Adanya proyek hulu migas diharapkan dapat melibatkan badan usaha milik daerah (BUMD) dan perusahaan swasta daerah untuk mendapatkan pekerjaan sesuai kemampuan masing-masing.
Sedangkan secara tidak langsungnya, industri hulu migas akan berdampak juga pada sektor transportasi, industri hilir (terciptanya bisnis penyedia barang dan jasa lokal, serta penyerapan tenaga kerja lokal), informasi, teknologi, dan adanya tanggung jawab sosial.
Sedangkan dampak induksinya akan dirasakan di sektor utilitas (fasilitas penunjang operasi migas dapat digunakan oleh masyarakat, adanya pasokan gas untuk kelistrikan daerah, bahan bakar industri, dan bahan baku industri turunan), infrastruktur (perbaikan sarana jalan), keamanan nasional, dan lainnya.
Adanya industri hulu migas di suatu daerah juga turut menopang pertumbuhan ekonomi daerah tersebut. Salah satu contohnya, Proyek Lapangan Banyu Urip, Blok Cepu memberikan kontribusi hingga Rp2,18 triliun untuk Bojonegoro yang mencakup vendor lokal, tenaga kerja lokal, material lokal, dan lainnya.
Pembangunan fasilitas produksi Blok Cepu ini melibatkan lebih dari 18.000 pekerja dan 460 sub kontraktor, proyek ini juga mendorong tumbuhnya jasa pendukung seperti hotel, rumah makan, transportasi, dan rumah kontrakan. Mengacu data BPS, proyek ini juga berkontribusi terhadap pertumbuhan ekonomi lokal di Bojonegoro, dengan contoh 19,47 persen di 2015.
Capaian TKDN
SKK Migas berhasil meningkatkan persentase Tingkat Kandungan Dalam Negeri (TKDN) dari kegiatan hulu migas secara keseluruhan. Capaian komitmen TKDN mencapai 58% (cost basis), melebihi target TKDN hulu migas 2021 sebesar 57%. Capaian tersebut dengan nilai investasi mencapai lebih dari US$ 10 miliar, maka akan ada US$ 5,7 miliar atau setara Rp 68 triliun yang menggerakkan industri nasional (laman berita SKK Migas, 16/7/2021).
Keberpihakan hulu migas diwujudkan oleh peraturan SKK Migas yang tender dengan nilai sampai dengan Rp 10 Miliar hanya dapat diikuti oleh penyedia barang/jasa yang berdomisili di provinsi daerah operasi Kontraktor KKS.
Energi Baru dan TerbarukanÂ
Dalam PP 79/2014 tentang Kebijakan Energi Nasional, pemerintah menargetkan meningkatkan bauran energi baru dan terbarukan (EBT) menjadi 23 persen pada 2025. Sementara itu porsi bauran energi minyak bumi menjadi 25 persen dari 34,38 persen dari 2020 dan energi gas bumi menjadi 22 persen dari 19,36 persen.
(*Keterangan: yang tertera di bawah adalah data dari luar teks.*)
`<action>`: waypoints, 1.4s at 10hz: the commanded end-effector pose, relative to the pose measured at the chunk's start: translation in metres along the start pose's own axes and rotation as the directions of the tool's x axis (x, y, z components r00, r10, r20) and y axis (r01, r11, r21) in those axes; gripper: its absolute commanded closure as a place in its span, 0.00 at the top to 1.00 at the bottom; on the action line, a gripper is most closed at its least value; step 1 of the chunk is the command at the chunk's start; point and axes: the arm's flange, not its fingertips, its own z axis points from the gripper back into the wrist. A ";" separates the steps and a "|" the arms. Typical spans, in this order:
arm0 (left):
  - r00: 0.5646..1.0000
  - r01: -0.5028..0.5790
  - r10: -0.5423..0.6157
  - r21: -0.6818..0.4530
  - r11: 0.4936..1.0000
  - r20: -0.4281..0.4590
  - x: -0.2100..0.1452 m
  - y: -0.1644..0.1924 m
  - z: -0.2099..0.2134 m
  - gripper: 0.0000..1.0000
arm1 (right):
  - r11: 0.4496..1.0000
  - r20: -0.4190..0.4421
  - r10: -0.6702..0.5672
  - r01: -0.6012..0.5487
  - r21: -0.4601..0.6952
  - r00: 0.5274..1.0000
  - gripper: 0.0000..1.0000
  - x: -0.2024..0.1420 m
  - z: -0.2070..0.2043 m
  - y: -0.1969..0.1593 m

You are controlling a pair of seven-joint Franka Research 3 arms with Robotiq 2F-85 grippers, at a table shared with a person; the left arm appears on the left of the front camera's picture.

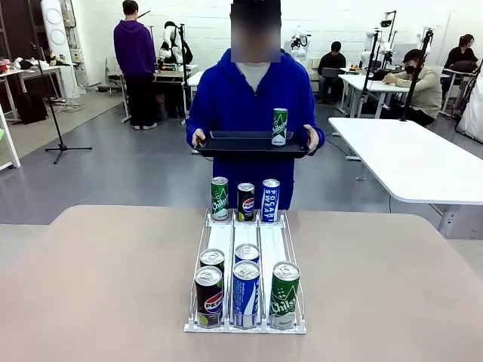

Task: Retrieve and hand over the desired beverage to the person.
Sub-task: Pick up another can of the same type that the person held from the Automatic Can Dispenser.

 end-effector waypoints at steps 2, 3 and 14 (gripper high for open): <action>1.000 0.024 -0.024 -0.019 1.000 0.013 -0.001 0.001 0.000 1.00 | 1.000 -0.013 0.014 -0.014 -0.020 1.000 1.00 0.007 -0.002 0.006; 1.000 0.024 -0.024 -0.019 1.000 0.013 -0.001 0.001 0.000 1.00 | 1.000 -0.013 0.014 -0.014 -0.020 1.000 1.00 0.007 -0.002 0.006; 1.000 0.024 -0.024 -0.019 1.000 0.013 -0.001 0.001 0.000 1.00 | 1.000 -0.013 0.014 -0.014 -0.020 1.000 1.00 0.007 -0.002 0.006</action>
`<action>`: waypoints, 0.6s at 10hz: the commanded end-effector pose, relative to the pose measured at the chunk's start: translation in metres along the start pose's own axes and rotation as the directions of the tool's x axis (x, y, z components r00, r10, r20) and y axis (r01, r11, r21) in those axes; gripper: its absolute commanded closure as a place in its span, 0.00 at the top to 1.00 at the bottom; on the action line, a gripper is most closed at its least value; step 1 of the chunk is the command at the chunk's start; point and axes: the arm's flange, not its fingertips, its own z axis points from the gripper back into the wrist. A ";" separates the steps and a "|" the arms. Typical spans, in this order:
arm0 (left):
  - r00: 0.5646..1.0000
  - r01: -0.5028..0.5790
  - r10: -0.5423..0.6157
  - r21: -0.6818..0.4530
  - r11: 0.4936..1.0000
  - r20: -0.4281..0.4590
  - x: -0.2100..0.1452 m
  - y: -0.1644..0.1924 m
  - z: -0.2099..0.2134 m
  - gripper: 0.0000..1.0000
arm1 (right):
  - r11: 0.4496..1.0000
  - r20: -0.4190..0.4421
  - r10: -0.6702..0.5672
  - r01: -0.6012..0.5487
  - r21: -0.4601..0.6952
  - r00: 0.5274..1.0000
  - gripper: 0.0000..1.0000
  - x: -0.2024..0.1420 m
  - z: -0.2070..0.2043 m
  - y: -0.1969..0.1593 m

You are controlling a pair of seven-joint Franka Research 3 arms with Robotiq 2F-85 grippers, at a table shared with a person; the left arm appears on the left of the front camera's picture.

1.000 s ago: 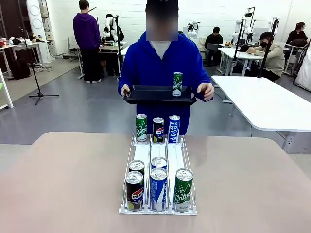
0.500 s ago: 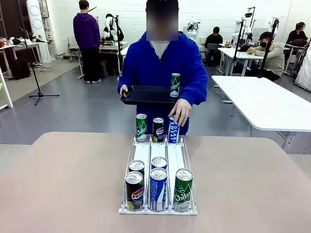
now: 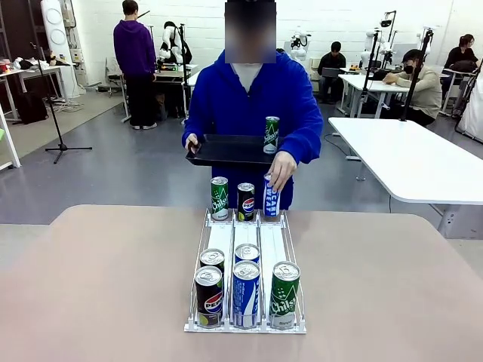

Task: Retrieve and hand over the desired beverage to the person.
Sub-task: Pick up another can of the same type that the person held from the Automatic Can Dispenser.

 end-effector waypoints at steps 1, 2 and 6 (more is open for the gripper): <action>1.000 0.024 -0.023 -0.019 1.000 0.013 -0.001 0.001 0.000 1.00 | 1.000 -0.003 -0.003 0.003 -0.008 1.000 1.00 0.001 -0.002 -0.001; 1.000 0.024 -0.023 -0.019 1.000 0.013 -0.001 0.001 0.000 1.00 | 1.000 -0.003 -0.003 0.003 -0.008 1.000 1.00 0.001 -0.002 -0.001; 1.000 0.024 -0.023 -0.019 1.000 0.013 -0.001 0.001 0.000 1.00 | 1.000 -0.003 -0.003 0.003 -0.008 1.000 1.00 0.001 -0.002 -0.001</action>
Pemerintah juga mendorong pemakaian EBT mencapai netral karbon pada 2060 mendatang. Hal ini tak lain sebagai upaya pengurangan emisi karbon untuk mengurangi dampak perubahan iklim.
Selain mengembangkan pembangkit listrik berbasis EBT, transisi energi lainnya yang tengah digencarkan yaitu penggunaan kendaraan listrik. Dengan menggunakan kendaraan listrik, maka nantinya diproyeksikan bakal menekan konsumsi Bahan Bakar Minyak (BBM) yang kini masih dominan impor dan membebani keuangan negara.
Namun demikian, mantan Kepala SKK Migas Rubi Rubiandini berpandangan bahwa transisi EBT yang saat ini didorong pemerintah tidak akan pernah bisa menggantikan posisi energi dari migas sebagai sumber energi primer di Indonesia. Menurutnya, EBT merupakan upaya untuk saling melengkapi, bukannya mengganti.